Anthony Goldstone and Caroline Clemmow brought warmth, enthusiasm and clarity to a recital designed to give further recognition of the work of Hans Gál. Turnabout they introduced each piece with fascinating details that even the specialist audience may not have known. Nor, but not quite turnabout, were they working the same end of the Yamaha’s keyboard for each piece.
Gershwin’s Cuban Overture, played in the composer’s original piano duet form, was written following his visit to Cuba at height of its period as the party goers heaven for visiting Americans. We heard the Friendship Rondo because Hans Gál was fond of Schubert’s music and we learned that Schubert had written it to play with a particular friend. Like Gál he was Austrian but Gál’s life took him away, first to Germany and back to Vienna before arriving in England and then being invited to join the music faculty at the University of Edinburgh where he remained for the rest of his career.

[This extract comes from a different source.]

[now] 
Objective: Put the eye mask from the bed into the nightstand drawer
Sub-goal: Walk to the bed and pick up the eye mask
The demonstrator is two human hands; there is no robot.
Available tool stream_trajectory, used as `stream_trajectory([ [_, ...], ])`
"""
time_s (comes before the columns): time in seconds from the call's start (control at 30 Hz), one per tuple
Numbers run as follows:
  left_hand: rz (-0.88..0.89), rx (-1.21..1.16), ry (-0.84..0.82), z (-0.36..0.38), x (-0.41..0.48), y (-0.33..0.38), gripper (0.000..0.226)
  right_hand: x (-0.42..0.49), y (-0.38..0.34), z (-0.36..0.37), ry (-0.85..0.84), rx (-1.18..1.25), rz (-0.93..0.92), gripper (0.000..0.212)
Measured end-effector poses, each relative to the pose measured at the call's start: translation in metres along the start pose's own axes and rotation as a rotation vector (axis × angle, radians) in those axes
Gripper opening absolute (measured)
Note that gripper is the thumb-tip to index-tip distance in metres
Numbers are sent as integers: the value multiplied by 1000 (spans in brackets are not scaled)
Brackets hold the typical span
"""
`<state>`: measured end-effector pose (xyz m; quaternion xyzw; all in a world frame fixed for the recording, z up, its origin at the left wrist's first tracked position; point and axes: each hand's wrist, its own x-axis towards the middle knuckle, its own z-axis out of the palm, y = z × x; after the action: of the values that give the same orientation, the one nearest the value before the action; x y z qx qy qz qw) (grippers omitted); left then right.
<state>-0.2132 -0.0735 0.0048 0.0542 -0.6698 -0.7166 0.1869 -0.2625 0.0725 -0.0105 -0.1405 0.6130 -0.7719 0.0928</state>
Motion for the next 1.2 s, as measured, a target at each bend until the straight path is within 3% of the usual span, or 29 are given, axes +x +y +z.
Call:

Poor eyesight prevented Gál from the front lines of the Great War and his war was spent in Belgrade. It was here in an extraordinary melting pot of faiths and backgrounds that he collected folk tunes. Anthony Goldstone and Caroline Clemmow played his six Serbian Tunes to the acclaim of the audience.
After the interval we heard Gál’s delightful Three Marionettes - for he was fond of puppetry - written in 1958.
Rummaging around a music shop in old Russia and with a few rubles to spend before returning home Caroline Clemmow told us how she brought a pile of duet music. However, not for some time, did she discover that her piano duet version of Tchaikovsky’s Romeo and Juliet was arranged not by Nikolai Rimsky-Korsakov but, having had the spelling in Russian of the female surname pointed out, by his wife Nadezhda. Nobody can but love this, and all the evening's music, which seemed all the more special played in the historic Canongate Kirk by such experienced pianists.
Event: Wednesday 24 February 2010 7.30 pm.